Mike Uremovich is a retired indoor soccer player. He played as a defender. Born in Croatia, he is a Canadian citizen.

== Early life ==
Mike Uremovich was born on June 5, 1962, in Perušić, Croatia, which was part of Yugoslavia at the time.

He attended Applewood Heights Secondary School in Mississauga, Canada, where he played as a centre back for the Applewood Axemen. During high school, he also played for the Cabbagetown Royals in the Junior B division of the Canadian National Soccer League.

Uremovich also played for Canada's Olympic and national youth teams. In March 1980, he was one of 22 players selected by Canada Soccer for a youth training camp.

== Career ==
In December 1979, he was drafted by the Toronto Blizzard in the North American Soccer League draft. This came as a surprise to Uremovich, who was still in grade 12 of high school and had not been aware he was eligible for the draft. He did not ultimately play for the Blizzard.

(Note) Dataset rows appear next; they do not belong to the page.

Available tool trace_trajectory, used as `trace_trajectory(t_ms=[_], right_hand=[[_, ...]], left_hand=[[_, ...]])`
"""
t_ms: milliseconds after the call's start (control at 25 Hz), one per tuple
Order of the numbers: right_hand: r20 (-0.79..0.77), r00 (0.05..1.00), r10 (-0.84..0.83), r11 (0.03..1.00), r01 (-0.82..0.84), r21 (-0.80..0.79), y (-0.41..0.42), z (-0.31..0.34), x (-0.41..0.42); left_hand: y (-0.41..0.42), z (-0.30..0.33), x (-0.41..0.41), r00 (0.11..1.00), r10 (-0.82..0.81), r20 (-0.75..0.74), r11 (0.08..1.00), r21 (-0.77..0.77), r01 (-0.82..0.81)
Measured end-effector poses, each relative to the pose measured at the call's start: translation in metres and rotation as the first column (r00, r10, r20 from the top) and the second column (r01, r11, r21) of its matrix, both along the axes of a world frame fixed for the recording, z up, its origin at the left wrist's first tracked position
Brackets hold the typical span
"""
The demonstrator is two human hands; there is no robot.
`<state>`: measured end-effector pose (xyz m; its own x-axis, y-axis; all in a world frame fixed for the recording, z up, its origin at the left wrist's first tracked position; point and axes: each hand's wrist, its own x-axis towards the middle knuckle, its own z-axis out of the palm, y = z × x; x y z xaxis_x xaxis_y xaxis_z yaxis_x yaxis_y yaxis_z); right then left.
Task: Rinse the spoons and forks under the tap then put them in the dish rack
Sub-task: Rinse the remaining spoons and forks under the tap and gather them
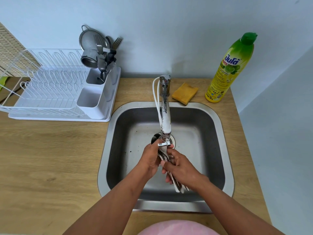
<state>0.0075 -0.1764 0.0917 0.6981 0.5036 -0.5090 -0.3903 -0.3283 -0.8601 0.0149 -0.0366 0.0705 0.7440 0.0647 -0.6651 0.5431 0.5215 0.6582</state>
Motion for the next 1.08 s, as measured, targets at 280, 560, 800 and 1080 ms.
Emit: trace_trajectory(t_ms=[280,560,800,1080], right_hand=[[-0.451,0.891,-0.046,0.967,0.154,0.204,0.001,0.003,-0.002],[-0.167,0.958,-0.233,0.965,0.248,0.079,0.004,-0.004,0.003],[-0.164,0.955,-0.248,0.958,0.267,0.106,0.017,-0.001,0.009],[-0.038,0.979,-0.201,0.970,0.205,0.132,0.013,0.004,0.008]], left_hand=[[-0.002,0.007,0.010,0.993,-0.093,-0.074,0.991,0.091,0.100],[0.013,0.012,0.003,0.971,-0.218,0.102,0.976,0.043,0.215],[0.026,0.007,-0.010,0.966,-0.193,0.174,0.981,-0.003,0.196],[0.018,0.021,-0.016,0.958,-0.181,0.223,0.975,0.171,0.144]])
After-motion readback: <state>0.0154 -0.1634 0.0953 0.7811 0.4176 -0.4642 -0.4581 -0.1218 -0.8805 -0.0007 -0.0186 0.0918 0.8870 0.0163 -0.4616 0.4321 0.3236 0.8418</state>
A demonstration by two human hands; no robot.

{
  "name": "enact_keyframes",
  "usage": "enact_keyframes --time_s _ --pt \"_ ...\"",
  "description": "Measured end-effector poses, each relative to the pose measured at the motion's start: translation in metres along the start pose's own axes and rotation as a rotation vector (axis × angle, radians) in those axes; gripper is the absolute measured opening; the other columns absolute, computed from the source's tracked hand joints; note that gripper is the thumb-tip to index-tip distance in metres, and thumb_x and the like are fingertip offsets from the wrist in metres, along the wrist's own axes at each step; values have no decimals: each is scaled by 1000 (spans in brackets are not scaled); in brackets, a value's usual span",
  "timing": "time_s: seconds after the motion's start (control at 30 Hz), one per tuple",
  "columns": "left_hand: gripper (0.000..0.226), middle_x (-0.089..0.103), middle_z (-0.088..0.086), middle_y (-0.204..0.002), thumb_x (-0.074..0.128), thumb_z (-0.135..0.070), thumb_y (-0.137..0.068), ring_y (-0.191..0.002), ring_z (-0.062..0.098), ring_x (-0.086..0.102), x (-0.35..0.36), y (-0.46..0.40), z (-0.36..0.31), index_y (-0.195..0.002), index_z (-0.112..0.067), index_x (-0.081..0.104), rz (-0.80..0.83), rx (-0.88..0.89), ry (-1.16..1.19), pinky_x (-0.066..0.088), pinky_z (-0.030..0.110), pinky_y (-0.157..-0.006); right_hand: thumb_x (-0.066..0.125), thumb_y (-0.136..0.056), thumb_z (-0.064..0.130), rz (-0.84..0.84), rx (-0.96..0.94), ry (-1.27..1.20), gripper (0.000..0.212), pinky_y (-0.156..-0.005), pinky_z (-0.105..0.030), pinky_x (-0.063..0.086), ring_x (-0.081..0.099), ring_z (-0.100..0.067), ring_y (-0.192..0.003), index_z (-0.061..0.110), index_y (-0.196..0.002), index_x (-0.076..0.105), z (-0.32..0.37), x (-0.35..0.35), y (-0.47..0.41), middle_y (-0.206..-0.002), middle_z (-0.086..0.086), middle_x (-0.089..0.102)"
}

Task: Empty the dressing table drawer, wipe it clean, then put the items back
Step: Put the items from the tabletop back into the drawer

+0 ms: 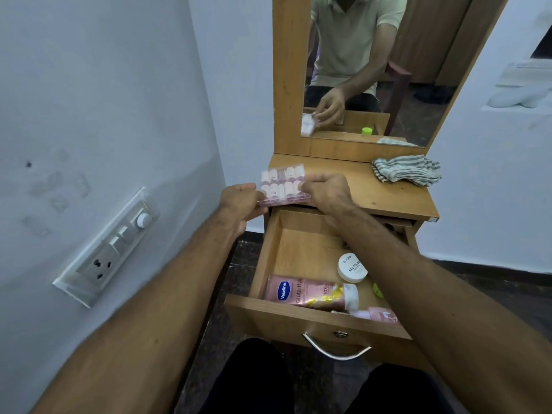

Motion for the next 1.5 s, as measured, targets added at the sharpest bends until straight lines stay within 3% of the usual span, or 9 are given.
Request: enact_keyframes --time_s 0.17,0.33,0.53,0.67,0.77,0.87,1.03,1.27,1.5 --pt "31 72 11 -105 60 9 -91 -72 17 75 -29 32 8 -114 -12 62 256 -112 71 60 27 -62 77 -80 -8 234 38 -239 32 -79 -36 63 77 -24 -91 5 -108 68 -12 -27 37 -104 -13 77" --pt "32 74 16 -109 67 9 -88 -83 22 75 -33 57 20 -113 -11 65 444 -166 -153 62 33 -67 74 -80 -13 299 117 -250 27 -63 -27 60 76 -20 -82 5 -99 68 -36 -57 67 -98 -13 77" --pt "34 69 11 -118 71 6 -86 -100 21 72 -5 71 39 -115 -10 64 461 2 -628 63 36 -79 72 -81 -14 243 226 -200 33 -80 -36 63 74 -28 -100 5 -109 67 -58 -68 76 -109 -16 75" --pt "51 61 4 -132 70 -6 -88 -113 19 59 11 68 50 -136 -19 58 466 229 -992 55 20 -71 66 -85 -18 167 272 -188 39 -67 -31 60 71 -25 -93 3 -118 62 -65 -59 69 -116 -19 70" --pt "52 58 5 -133 67 -13 -91 -118 23 57 21 65 55 -142 -19 54 508 326 -1196 56 28 -85 63 -87 -17 148 299 -162 40 -61 -28 56 69 -24 -94 3 -122 61 -67 -50 60 -119 -19 70" --pt "41 63 4 -117 67 -21 -92 -105 19 61 29 63 60 -133 -17 58 535 355 -1300 55 29 -81 62 -88 -18 143 335 -161 40 -67 -32 58 69 -23 -92 1 -124 61 -71 -43 52 -119 -20 70" --pt "30 61 1 -100 69 -32 -92 -93 17 61 38 62 70 -117 -15 63 416 456 -1491 53 29 -79 61 -86 -21 160 390 -159 37 -46 -25 54 70 -19 -78 3 -115 66 -80 -38 49 -111 -17 72" --pt "41 66 8 -117 69 -37 -92 -103 22 63 42 60 73 -127 -15 62 394 504 -1583 53 32 -86 67 -85 -17 148 353 -52 28 -74 -41 64 74 -26 -93 9 -94 67 -91 -28 47 -109 -17 73" --pt "37 64 10 -119 65 -35 -95 -106 24 62 46 58 76 -123 -11 61 410 510 -1718 54 36 -92 62 -90 -15 138 343 11 24 -68 -58 62 76 -36 -84 6 -97 71 -99 -23 49 -105 -15 73"
Point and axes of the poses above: each hand's wrist, its own y-axis away from the middle knuckle, its own x-axis out of the palm, z = x × y, the point moved 1 cm from there along -y, towards the middle knuckle
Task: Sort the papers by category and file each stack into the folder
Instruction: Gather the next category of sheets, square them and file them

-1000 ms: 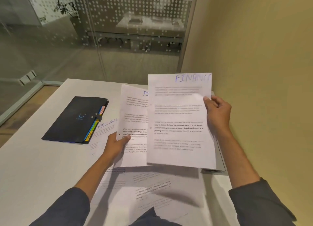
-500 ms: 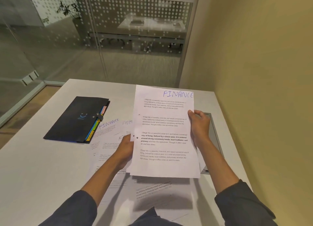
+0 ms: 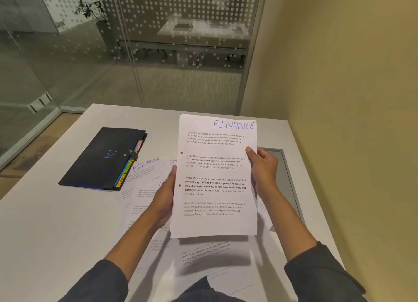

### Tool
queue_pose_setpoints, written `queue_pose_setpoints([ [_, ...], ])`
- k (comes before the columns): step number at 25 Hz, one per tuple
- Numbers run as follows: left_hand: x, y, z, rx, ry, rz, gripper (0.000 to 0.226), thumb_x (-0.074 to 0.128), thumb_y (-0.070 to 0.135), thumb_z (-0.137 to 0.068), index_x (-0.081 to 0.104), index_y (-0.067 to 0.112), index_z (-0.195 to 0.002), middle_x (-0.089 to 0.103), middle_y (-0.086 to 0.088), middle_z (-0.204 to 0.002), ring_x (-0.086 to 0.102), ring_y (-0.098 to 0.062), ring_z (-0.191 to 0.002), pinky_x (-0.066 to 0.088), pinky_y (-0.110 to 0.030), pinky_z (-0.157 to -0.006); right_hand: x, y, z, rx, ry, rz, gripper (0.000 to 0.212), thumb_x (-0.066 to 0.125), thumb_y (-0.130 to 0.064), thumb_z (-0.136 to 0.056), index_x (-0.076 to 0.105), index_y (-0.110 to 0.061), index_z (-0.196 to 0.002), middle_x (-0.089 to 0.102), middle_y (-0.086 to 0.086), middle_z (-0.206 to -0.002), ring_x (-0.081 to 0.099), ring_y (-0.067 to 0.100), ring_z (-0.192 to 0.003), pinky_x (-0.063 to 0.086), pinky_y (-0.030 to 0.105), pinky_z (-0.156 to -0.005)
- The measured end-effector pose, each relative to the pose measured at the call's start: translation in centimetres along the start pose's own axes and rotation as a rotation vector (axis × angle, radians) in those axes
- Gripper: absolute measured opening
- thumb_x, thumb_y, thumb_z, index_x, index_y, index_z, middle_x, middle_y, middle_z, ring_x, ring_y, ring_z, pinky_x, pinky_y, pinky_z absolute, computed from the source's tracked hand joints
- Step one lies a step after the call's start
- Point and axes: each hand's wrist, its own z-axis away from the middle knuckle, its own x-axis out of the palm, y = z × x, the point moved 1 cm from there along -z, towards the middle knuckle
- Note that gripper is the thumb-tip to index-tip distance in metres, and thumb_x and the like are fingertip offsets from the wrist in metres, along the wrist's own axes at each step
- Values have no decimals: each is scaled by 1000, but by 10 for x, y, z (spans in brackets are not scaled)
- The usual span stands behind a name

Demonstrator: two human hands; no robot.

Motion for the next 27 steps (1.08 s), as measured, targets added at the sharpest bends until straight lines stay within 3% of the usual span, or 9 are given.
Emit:
queue_pose_setpoints([
  [2, -4, 7, -5, -24, -13, 157, 48, 28, 52, -100, 62, 26, -123, 70, -3, -118, 65, -22, -110, 48, -43, -95, 1, 2, 0, 0, -6, -6, 11, 66, -14, -93, 69, -9, -102, 76, 4, -89, 73, 14, -71, 55, 25, -60],
  [5, -7, 15, -13, 36, 1, 16, 31, 47, 30, -99, 63, 16, -122, 69, -5, -119, 65, -23, -111, 47, -44, -100, 5, 3, 4, -12, -48, -12, 15, 62, -15, -96, 66, -7, -107, 76, 4, -90, 74, 15, -71, 55, 26, -60],
  [8, -10, 14, -21, 59, 67, -123, 29, 52, 17, -98, 61, 8, -124, 70, -10, -115, 69, -25, -102, 53, -43, -91, 8, 7, 11, 6, -122, -12, 16, 59, -19, -97, 63, -12, -111, 76, 3, -93, 74, 14, -73, 58, 26, -61],
  [12, -15, 2, -22, 58, 136, -131, 26, 52, 20, -98, 62, 11, -121, 73, -7, -107, 71, -24, -96, 55, -41, -87, 3, 22, 14, 86, -273, 89, 25, 69, -20, -90, 69, -8, -112, 77, 6, -98, 73, 30, -89, 59, 35, -73],
  [17, -22, -12, -24, 40, 137, -199, 20, 56, 13, -95, 66, 18, -112, 73, -3, -108, 69, -22, -98, 53, -40, -88, 1, 27, 24, 91, -299, 187, 18, 67, -20, -92, 72, -12, -107, 77, 0, -94, 75, 19, -82, 59, 29, -68],
  [22, -23, -19, -29, 59, 172, -135, 25, 61, 7, -91, 64, 13, -115, 70, -6, -113, 65, -24, -105, 50, -42, -96, 2, 36, 35, 66, -297, 246, 13, 67, -20, -91, 73, -16, -103, 76, -6, -85, 73, 14, -74, 54, 22, -60],
  [27, -14, -14, -27, 102, 145, -148, 14, 63, 16, -90, 69, 20, -102, 75, 4, -97, 70, -10, -87, 51, -23, -74, 2, 30, 44, -37, -305, 187, 17, 72, -31, -87, 75, -16, -95, 77, 3, -88, 73, 19, -79, 59, 27, -69],
])
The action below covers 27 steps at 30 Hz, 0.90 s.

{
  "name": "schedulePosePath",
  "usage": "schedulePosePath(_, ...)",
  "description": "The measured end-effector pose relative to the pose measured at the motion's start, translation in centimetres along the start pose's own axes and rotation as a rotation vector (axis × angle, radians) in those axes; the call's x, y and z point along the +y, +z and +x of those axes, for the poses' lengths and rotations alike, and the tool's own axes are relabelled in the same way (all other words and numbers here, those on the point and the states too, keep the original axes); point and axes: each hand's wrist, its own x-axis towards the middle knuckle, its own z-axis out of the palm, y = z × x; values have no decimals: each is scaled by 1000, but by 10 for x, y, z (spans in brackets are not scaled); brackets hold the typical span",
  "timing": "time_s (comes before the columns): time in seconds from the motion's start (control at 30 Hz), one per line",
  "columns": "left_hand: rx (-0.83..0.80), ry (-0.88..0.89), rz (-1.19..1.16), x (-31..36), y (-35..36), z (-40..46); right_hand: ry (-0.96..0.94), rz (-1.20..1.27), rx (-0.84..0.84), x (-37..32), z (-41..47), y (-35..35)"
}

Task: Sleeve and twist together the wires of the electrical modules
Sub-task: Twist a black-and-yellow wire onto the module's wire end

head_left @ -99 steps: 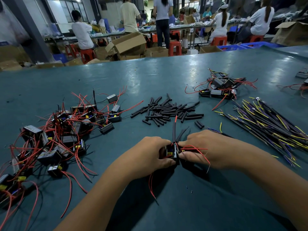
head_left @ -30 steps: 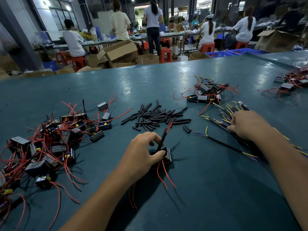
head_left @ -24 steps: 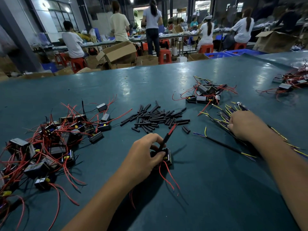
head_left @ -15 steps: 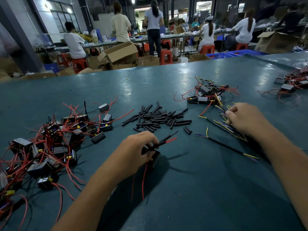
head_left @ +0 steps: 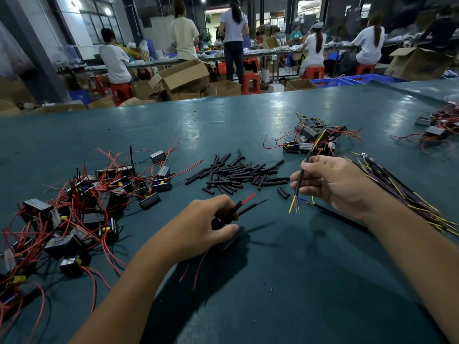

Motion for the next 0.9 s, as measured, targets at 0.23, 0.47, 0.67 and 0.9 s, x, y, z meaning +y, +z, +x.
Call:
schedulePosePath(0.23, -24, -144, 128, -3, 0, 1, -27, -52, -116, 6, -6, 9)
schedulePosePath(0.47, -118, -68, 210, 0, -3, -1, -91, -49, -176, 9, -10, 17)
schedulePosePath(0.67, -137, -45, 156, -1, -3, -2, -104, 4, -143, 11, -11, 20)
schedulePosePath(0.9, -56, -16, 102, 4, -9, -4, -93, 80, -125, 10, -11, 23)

In November 1980, the New York Arrows signed Uremovich ahead of the 1980–81 Major Indoor Soccer League season. In the regular season, he notched 4 goals and 2 assists across 33 appearances. In the playoffs, he had 2 assists across 5 appearances as the team went on to win the 1981 MISL championship.

Uremovich played for Montreal Manic for the 1981–82 indoor season and the 1982 outdoor season.

Uremovich joined the Phoenix Pride for the 1983–84 season, during which he notched 5 goals and 11 assists across 47 appearances.

In 1984, Uremovich became the first player to join the roster of expansion franchise Dallas Sidekicks. He scored six goals and made 14 assists in the 1984–85 season. Uremovich remained with the Sidekicks for three seasons. In the 1986–87 season, he had five goals and ten assists as the Sidekicks won the MISL championship.

In August 1987, Uremovich signed with the Baltimore Blast. Uremovich, who was one of the last four original Sidekicks players, was reportedly unhappy with offers he received from Dallas. His contract with the Sidekicks expired on September 30, 1987, after which his two-year contract with the Blast for $110,000 began.

In June 1988, Uremovich was the first Blast player offered a contract for the new season, but after four teams folded and the MISL's future became uncertain, Uremovich walked away from negotiations. Negotiations were briefly restarted in October 1988 after Blast management released defender Mike Reynolds for medical reasons. However, Uremovich ultimately turned down their offer to consider either returning to the Sidekicks or leaving soccer altogether.

In 1990, after two years away from soccer, Uremovich returned to the Sidekicks. In September 1991, Uremovich was renewed on a one-year contract. Uremovich missed several weeks of the 1991–92 season with a strained abdominal muscle. Uremovich did not return to the Sidekicks after 1992.

== Personal life ==
Uremovich attended the University of British Columbia.